Author:  Pio2001 [ Mon Nov 06, 2017 4:42 am ]
Post subject:  Re: Revised European go ratings

Thanks !

Author:  Uberdude [ Mon Nov 06, 2017 9:09 am ]
Post subject:  Re: Revised European go ratings

Pio2001 wrote:
Is it true that the bottom rank is 20 kyu ? (the bottom rank in France is 30 kyu)


I've heard a reason for this is 20k+ players have a high variability and tend to improve fast, so if you put them in a rating system you get poor quality ratings (high uncertainty and quickly out of date). However, I've also heard a con in that it could alienate the weaker players, who feel like the ratings system doesn't think of them as real Go players and they don't get the motivation of improving their rating through tournament play. If a rating system could go down to 30k but have a confidence parameter (like Glicko rather than Elo?) and a liberal reset policy that'd seem a good solution to me.

Author:  hyperpape [ Mon Nov 06, 2017 9:49 am ]
Post subject:  Re: Revised European go ratings

AGA has ratings that go arbitrarily far down.

Author:  Pio2001 [ Mon Nov 06, 2017 9:51 am ]
Post subject:  Re: Revised European go ratings

It is true that the ranks below 20 kyu seem quite useless.
But I have encountered once a situation similar to the one you describe : beginner players were coming in the annual tournament of Lyon (France, 70 players), and, as beginners, I registered them as 20 kyu, as I usually do (I consider people capable of playing an opening on a 19x19 board as 20 kyu).

But they were very frightened of being paired with too strong players, and not getting the right handicaps. In fact, as far as handicap is concerned, players below 20 kyu are considered as 20 kyu, so it would have changed nothing.

Another french tournament director (nickname Fenring on the http://go-on.forumactif.com/forum ) also advocates not to register beginners too high. He says that beginners have to bear with their lack of experience, the stress of their first tournament, and usually under-perform. No need to add an extra challenge on their shoulders on top of that.
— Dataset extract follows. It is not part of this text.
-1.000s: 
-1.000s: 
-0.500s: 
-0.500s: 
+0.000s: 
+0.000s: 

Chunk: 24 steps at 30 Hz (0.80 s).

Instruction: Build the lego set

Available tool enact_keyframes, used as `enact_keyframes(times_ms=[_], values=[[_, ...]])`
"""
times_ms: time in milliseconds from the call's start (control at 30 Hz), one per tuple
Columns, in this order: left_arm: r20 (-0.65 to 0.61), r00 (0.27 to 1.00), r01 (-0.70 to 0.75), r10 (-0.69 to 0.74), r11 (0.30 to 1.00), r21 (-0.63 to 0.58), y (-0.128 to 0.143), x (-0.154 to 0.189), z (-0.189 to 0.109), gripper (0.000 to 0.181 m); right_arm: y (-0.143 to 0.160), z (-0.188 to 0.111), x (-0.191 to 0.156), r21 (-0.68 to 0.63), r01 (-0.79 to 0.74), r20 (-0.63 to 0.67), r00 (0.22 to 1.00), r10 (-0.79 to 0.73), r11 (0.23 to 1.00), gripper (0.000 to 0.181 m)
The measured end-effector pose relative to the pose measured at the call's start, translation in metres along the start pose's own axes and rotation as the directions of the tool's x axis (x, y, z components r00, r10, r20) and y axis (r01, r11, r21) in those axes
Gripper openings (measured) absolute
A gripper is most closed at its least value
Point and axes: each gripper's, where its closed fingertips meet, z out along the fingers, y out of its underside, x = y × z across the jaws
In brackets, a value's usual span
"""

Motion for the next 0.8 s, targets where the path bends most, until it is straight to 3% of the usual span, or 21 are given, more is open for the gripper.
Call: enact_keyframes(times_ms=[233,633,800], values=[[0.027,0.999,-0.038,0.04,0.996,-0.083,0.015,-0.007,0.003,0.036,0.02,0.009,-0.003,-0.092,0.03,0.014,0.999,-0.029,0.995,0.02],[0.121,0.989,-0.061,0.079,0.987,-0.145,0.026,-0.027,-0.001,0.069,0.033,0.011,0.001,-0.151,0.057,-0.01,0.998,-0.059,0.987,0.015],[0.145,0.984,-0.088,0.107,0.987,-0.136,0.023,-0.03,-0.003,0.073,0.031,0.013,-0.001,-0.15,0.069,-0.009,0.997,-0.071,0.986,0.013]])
Regarding the variability, the french system doesn't use any weighting for players below 20 kyu.
For example, if a 21 kuy plays a 15 kyu with 6 stones, the level variation is weighted for the 15 kyu player (because of the handicap), but not for the 21 kyu (full points are awarded).
The coefficients for fast games, 9x9 games or 13x13 games are also not applied. They get the full variation for each game.